A billing employee recently asked if I could recommend any tactics to collect on a three-year-old account. She had already sent 36 statements, as well as a barrage of letters and phone calls. Her physician had asked her to "try one more time."
Sound familiar? If so, you could use a brush-up on working with a collection agency.
Physicians often contract with an agency, or say that they use one, but that might mean all they are doing is sending over an account or two every few months. These accounts are normally months, if not years, old, and have little hope of being collected.
"Eighty percent of patients who haven't paid you at 90 days after the balance comes due are not going to pay you at 120 or more," says Dave Glass, founder and CEO of Extension Express, a collection agency with clients in more than 40 states and an experienced collector himself. "So it's in your best interest to address these balances sooner rather than later."
A lax approach to collections often symbolizes an underlying problem with your practice's operations. Think about the practice I just described. While I certainly appreciate the physician's patience, he would have been much better off to write the account off two years ago. Let's do the math, and you'll see why.
The account in question was for a $200 hospital visit. The statements and letters cost 55 cents each, and the phone calls, at an average of 15 minutes of staff time, cost $5 each (including benefits costs). That's more than $75 in paper and labor costs. Then consider the time that goes into research and discussion of the account, estimated to be another $30 of staff time. Add on the physician's time to review the account, and there's another $50 on the table.
We've almost reached the $200 mark, breaking even on billing costs alone. What's left to contribute to your overhead and your income? Not much. And we haven't even addressed the negative impact on staff morale.
If you have an agency, but aren't using it much or at all, be sure to scrutinize your internal processes. In the interest of being kindhearted by pursuing unpaid bills rather than turning them over to collectors, you may be wasting a lot of time, energy, and money chasing money you'll never collect. Here are three proven tips to improve your relationship with a collection agency — and the agency's results.

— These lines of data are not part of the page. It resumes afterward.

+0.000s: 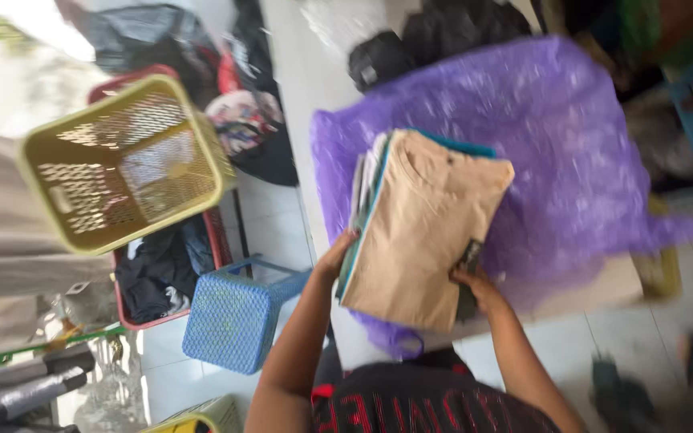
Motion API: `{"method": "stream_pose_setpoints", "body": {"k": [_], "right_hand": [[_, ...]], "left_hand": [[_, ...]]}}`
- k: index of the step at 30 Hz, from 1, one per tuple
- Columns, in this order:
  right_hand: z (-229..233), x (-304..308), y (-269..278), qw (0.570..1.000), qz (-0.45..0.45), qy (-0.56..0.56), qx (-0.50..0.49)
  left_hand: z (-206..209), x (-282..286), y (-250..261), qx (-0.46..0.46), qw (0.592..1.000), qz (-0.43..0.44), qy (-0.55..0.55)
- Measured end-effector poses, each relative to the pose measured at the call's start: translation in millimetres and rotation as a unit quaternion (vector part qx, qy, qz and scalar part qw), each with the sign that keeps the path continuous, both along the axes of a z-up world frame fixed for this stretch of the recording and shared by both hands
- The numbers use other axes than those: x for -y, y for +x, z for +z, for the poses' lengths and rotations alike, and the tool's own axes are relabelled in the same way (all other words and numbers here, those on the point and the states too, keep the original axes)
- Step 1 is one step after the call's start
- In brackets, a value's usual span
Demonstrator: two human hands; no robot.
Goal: The person gathers bubble wrap from a storage area and places it into a purple plastic bag. They then fold a black tote bag and place it inside the purple bag. Finally, they pick up a stack of folded clothes and place them into the purple bag.
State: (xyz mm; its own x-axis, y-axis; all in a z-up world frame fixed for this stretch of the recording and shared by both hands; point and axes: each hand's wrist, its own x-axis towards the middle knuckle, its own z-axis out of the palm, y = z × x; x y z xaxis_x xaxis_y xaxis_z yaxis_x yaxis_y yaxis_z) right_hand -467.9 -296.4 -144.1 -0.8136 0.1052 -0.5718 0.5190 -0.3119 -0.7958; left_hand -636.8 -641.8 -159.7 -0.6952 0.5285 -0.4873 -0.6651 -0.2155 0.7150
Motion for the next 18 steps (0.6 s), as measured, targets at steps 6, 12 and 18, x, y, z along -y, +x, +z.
{"method": "stream_pose_setpoints", "body": {"k": [6, 12, 18], "right_hand": [[11.4, 25.7, 20.9, 0.995, -0.086, -0.006, 0.043], [87.3, 52.0, 26.2, 0.988, -0.089, 0.047, -0.121], [184.0, 105.2, -5.7, 0.741, -0.166, 0.615, -0.214]], "left_hand": [[-5.1, 10.0, 2.3, 0.01, 0.998, -0.03, 0.048], [58.7, 20.8, 1.7, -0.148, 0.979, 0.035, -0.135], [188.4, -44.2, 34.8, -0.595, 0.62, -0.086, -0.505]]}}
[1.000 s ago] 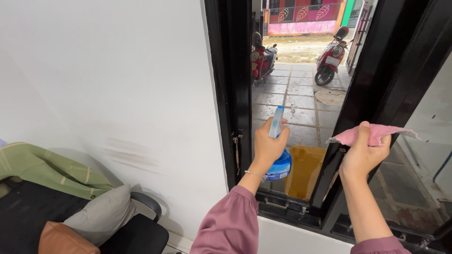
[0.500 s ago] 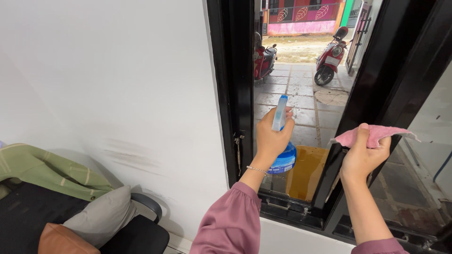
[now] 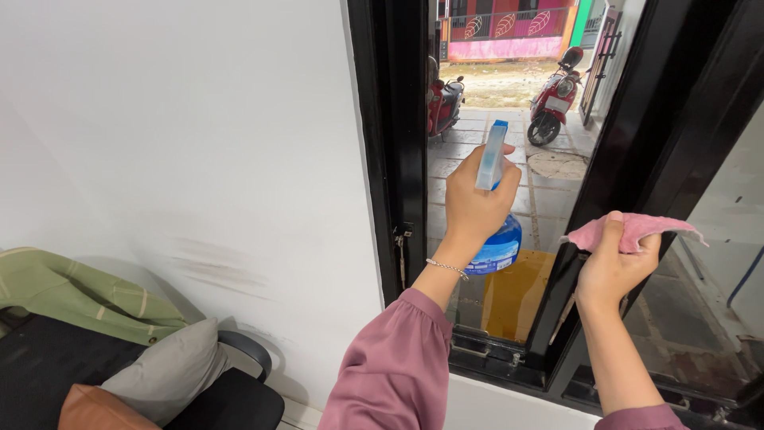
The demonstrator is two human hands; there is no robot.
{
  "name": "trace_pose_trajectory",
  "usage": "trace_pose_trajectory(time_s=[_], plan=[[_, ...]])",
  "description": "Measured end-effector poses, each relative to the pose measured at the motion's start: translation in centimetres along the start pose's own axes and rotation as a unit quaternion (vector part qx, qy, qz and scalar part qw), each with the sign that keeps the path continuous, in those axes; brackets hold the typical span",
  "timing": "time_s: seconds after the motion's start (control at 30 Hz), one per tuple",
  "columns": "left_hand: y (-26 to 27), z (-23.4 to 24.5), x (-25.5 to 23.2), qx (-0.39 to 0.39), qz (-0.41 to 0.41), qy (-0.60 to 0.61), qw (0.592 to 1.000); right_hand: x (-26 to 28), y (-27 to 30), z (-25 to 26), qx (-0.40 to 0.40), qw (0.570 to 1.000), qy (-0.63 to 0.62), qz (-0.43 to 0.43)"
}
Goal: Cleaning a glass door using a spray bottle and a cloth
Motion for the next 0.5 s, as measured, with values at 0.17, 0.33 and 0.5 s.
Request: trace_pose_trajectory(time_s=[0.17, 0.33, 0.5], plan=[[-0.2, 0.0, -0.2, -0.010, -0.021, -0.001, 1.000, 0.1, -0.1, 0.2, 0.003, 1.000, -0.005, 0.000], [-0.3, 0.9, 0.2, -0.034, -0.027, 0.019, 0.999, 0.6, 0.0, 0.2, 0.009, 1.000, -0.007, -0.001], [0.1, 2.6, -0.5, -0.055, -0.087, 0.024, 0.994, 0.9, 0.2, 0.1, 0.010, 1.000, 0.006, 0.006]])
Point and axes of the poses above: each hand's wrist, its own y-axis away from the middle knuckle, its own z-axis out of the back of the hand, x = y × z, the point moved 10 cm from there along -y, towards the middle knuckle, and after that the axes turned 5 degrees about y, right-handed, at the moved point
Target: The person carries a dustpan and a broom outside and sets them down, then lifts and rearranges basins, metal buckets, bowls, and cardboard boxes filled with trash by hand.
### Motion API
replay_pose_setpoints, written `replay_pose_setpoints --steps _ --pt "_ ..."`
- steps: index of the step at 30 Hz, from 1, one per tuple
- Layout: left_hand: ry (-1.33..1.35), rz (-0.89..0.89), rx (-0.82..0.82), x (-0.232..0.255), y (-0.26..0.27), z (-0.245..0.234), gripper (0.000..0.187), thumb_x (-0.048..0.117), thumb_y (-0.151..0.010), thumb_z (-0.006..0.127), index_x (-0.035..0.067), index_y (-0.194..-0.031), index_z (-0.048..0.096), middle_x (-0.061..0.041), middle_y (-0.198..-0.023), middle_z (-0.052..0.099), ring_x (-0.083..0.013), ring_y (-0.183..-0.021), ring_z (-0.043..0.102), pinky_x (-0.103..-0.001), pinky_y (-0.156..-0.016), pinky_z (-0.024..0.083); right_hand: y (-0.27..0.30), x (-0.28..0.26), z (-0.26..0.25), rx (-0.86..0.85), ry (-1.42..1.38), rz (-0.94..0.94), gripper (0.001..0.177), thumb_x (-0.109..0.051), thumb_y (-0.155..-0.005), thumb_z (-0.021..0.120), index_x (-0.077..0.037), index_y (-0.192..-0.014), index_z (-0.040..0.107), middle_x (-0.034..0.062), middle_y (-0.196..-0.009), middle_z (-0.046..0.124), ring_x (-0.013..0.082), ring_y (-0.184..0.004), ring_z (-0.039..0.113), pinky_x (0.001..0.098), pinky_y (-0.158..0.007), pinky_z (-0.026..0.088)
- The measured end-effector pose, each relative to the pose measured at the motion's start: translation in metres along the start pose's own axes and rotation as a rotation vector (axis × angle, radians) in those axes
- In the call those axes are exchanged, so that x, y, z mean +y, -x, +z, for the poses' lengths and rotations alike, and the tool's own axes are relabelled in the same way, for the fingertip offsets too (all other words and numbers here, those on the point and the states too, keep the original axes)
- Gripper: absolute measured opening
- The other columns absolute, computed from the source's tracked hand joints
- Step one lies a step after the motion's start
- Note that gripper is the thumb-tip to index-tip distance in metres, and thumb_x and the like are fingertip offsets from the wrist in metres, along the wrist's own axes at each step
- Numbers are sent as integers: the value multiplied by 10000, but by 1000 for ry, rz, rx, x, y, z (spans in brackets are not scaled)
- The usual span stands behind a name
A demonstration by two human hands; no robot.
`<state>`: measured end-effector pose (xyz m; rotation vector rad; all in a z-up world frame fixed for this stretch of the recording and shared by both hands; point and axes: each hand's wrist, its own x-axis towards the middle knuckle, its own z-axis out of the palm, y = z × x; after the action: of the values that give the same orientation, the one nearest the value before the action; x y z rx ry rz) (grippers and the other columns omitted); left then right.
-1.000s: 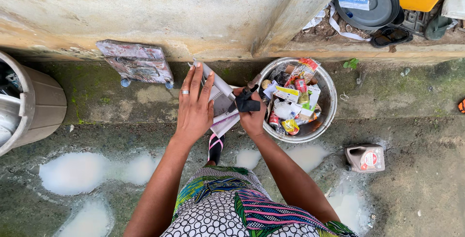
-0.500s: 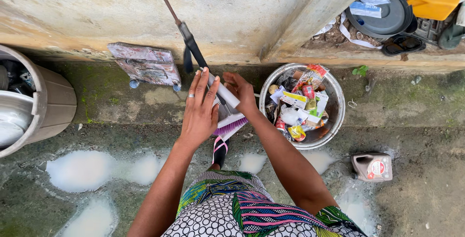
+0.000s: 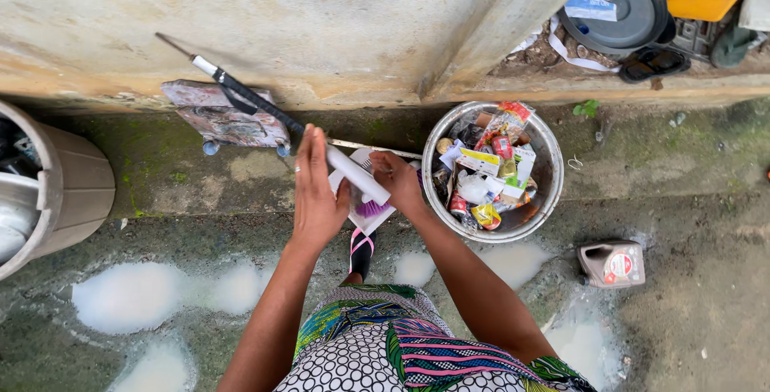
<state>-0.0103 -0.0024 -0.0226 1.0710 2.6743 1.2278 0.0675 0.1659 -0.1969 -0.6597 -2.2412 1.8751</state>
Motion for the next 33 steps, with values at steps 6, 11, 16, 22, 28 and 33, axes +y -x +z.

Start with complete information
Accounts are usually turned over with only a balance, a patient's name, and an undeliverable address. The agency may have more expertise in chasing down that patient, but it can't work miracles. If you don't give your agency any information to work with, you're not going to see results.
Collect good information on the front end, including:
- correct insurance information, verified for eligibility at the time of service
- a copy of the patient's insurance card, front and back
- a copy of a picture ID from the patient
- the patient's home, work, and cell phone numbers.
Finally, review the patient's demographic information at all visits. Be specific: "Are you still at 123 Main Street?" is more effective than asking, "Is everything the same?" According to Glass, the lack of accurate information captured at the front office is the primary reason practices send accounts to his agency.
Develop a working relationship
Your collection agency is an extension of your practice. Just as you work to bridge gaps between two internal areas, like registration and billing, so should your efforts be with your agency.
Set up a semi-annual meeting, at minimum. Ask to review at least three accounts that were successfully collected, and discuss the agency's tactics. You might learn from them. For example, I recently spoke with a collection agency that successfully collected a $1,200 surgery from Medicaid. It took the agency just one phone call, yet it took a 35 percent fee right off the top. The account had been transferred from the physician's office as an uninsured patient.
The agency contacted Medicaid with the patient's information, and sure enough, he was covered for the date of service. The claim was paid immediately. The physician's office could have avoided this costly transaction by double-checking the patient's insurance information on its own.